For you Windoze freaks, Infoworld reports that Symantec re-routes SPAM from blacklisted domains into a holding queue that would ultimately slow down the spammer's servers. I like fighting fire with fire ;^)
Sunday, April 03, 2005
Cold, rainy weekend leads to...
steaming German food and microbrewed beer at Rohrbachs. I washed down Onion Hoops, schnitzel, saurkraut and German potato salad with two X-Ales (nicely hopped). Dessert was at my house with espresso brewed from my new Gaggia Tebe.
Sunday brought the angio-breakfast at Sullys Charbroil with morning newspaper followed by a movie marathon:
Sin City - dark with a perfect cast, but too much skin for India. Check the trivia.
Upside of Anger - ex-baseball star Kevin Costner understands women.

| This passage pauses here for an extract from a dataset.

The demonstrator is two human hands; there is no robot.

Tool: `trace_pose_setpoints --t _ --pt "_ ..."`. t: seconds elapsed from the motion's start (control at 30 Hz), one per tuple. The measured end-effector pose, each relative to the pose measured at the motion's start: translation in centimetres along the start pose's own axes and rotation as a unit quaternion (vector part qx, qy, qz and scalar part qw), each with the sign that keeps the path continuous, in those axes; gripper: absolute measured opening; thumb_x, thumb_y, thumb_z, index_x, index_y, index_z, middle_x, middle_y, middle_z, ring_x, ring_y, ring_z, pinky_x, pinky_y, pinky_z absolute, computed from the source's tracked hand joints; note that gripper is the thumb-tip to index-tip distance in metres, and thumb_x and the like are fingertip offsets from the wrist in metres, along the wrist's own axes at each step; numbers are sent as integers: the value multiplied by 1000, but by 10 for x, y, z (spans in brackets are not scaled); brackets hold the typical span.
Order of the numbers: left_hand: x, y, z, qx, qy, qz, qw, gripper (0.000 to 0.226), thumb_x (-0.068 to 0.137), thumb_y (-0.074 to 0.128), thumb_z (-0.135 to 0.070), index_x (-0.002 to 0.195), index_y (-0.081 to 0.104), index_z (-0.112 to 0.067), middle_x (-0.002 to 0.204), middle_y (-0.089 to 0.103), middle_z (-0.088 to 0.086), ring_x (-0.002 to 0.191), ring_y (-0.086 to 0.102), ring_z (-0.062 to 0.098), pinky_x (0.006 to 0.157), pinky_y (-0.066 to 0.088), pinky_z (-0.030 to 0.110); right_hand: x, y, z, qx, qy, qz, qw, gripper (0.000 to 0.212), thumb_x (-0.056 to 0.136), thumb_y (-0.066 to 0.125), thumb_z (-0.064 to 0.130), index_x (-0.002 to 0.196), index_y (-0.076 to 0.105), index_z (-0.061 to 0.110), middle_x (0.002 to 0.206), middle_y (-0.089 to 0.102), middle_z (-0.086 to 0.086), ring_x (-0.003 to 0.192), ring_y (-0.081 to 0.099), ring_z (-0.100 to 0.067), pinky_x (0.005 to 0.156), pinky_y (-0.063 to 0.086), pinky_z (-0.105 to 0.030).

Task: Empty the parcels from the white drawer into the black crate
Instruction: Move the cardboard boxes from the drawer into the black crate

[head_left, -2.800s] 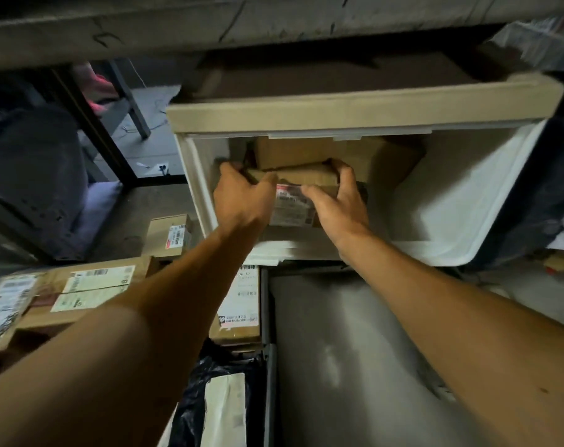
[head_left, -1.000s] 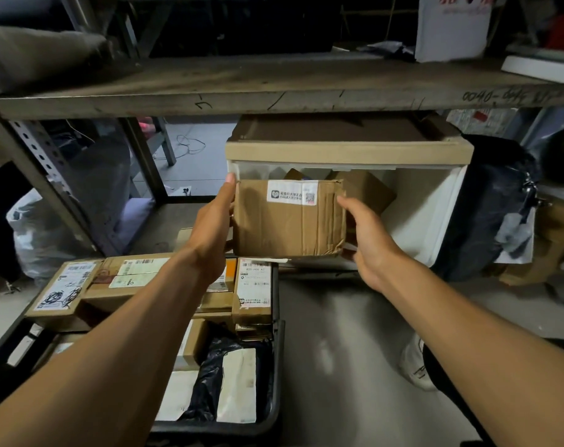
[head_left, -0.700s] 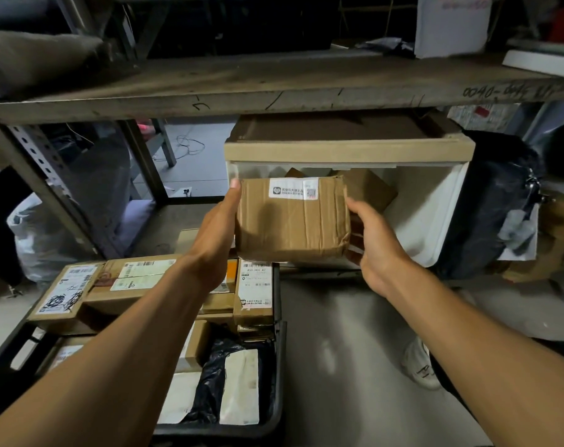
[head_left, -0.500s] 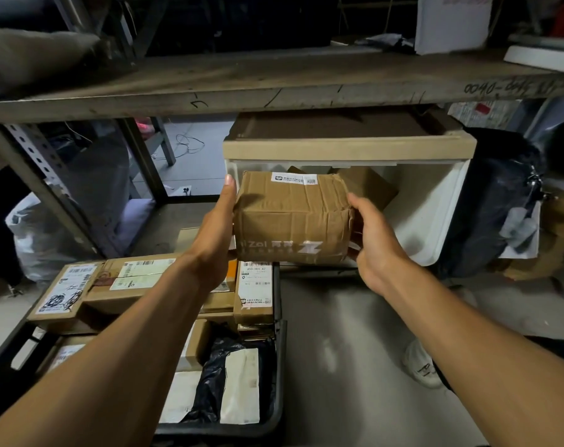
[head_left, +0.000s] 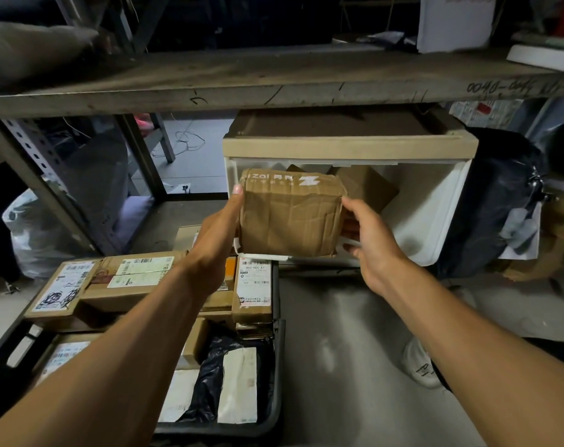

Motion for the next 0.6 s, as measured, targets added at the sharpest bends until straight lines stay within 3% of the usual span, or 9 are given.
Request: trace_pose_setpoints --t 0.13,0.23,0.27,0.33,0.43,0.5,0.6 --pt "-3 2 0 -11 1 5 1000 62 85 51 -71 133 56 -31 135 60 1 126 54 28 110 38 54 1 1 -1 -4 10 8 1000 20 91 65 45 95 74 27 102 75 5 109 64 -16 108 43 -44" --pt "-2 1 0 -18 9 3 1000 51 85 62 -60 125 62 -28 112 73 -4 114 63 25 100 46 46 0 1 0 -7 8 26 1000 20 92 67 38 79 76 25 84 77 8 99 68 -17 101 49 -43" --pt "-1 1 -1 -24 13 1 1000 45 89 61 -54 124 62 -27 107 73 -5 110 65 23 94 49 41 -1 1 -2 -9 9 29 999 19 92 68 37 82 76 24 86 77 6 100 68 -18 100 50 -44" --pt "1 1 -2 -26 22 4 999 42 91 59 -51 127 59 -29 117 68 -6 115 61 22 87 48 37 0 1 -5 -11 12 27 1000 18 90 69 39 89 75 22 93 77 3 104 68 -21 100 50 -46" --pt "0 0 -3 -43 18 26 999 56 85 66 -54 134 51 -33 131 61 -5 121 57 24 98 46 47 2 0 -7 -27 10 20 999 25 87 72 43 94 75 20 100 77 1 106 68 -22 103 51 -48" --pt "0 0 -1 -38 -2 40 998 58 82 69 -54 133 52 -31 125 64 -1 117 61 26 104 44 53 3 -1 -7 -31 6 13 999 32 84 74 48 100 75 20 104 76 0 107 68 -21 101 52 -45" --pt "0 -1 7 -40 -35 40 998 46 87 64 -49 126 58 -26 113 70 6 111 64 28 105 42 52 5 -3 -3 -21 11 -7 1000 58 74 77 59 117 66 21 115 72 0 112 65 -19 100 50 -41"
Point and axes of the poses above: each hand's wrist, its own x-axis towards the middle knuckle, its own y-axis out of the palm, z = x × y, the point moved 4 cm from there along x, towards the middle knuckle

The second season of Deadwood on HBO is continuing its greatness and wrapped up the weekend. BTW, the series stars a shady Powers Boothe who had a similar role in Sin City.
Saturday, April 02, 2005
From the land of junk food, disrespectful youth, Terri Schiavo and missionaries...
not far from Little India in the windy city of Chicago, comes NARC. Midway Games Inc. has stepped over the line with this dark, role-playing release for PS2 and Xbox. For the price of two "dime" bags AKA "twenty dollah", gamers get to control cops who can be made dirtier than the south-end of a north-bound cow. Players have a choice whether their characters uphold the law or make their living from 50 rupee bribes and dealing brown sugar. In gaming history, this would be the second title to emulate actual drug useage. Who remembered Super Mario Brothers (1985) eating magic mushrooms? In NARC, cops toking ganja will slow the game down. A hit of Ecstasy calms down the bad guys. And basing crack makes a shooter more accurate. But then there's also blackouts, addiction, and police Internal Affairs. Maxim rates the game 4 out of 5 stars while noting "Play dirty and you may lose your badge, proving the long arm of the law isn’t above reaching into anybody’s trousers and squeezing hard"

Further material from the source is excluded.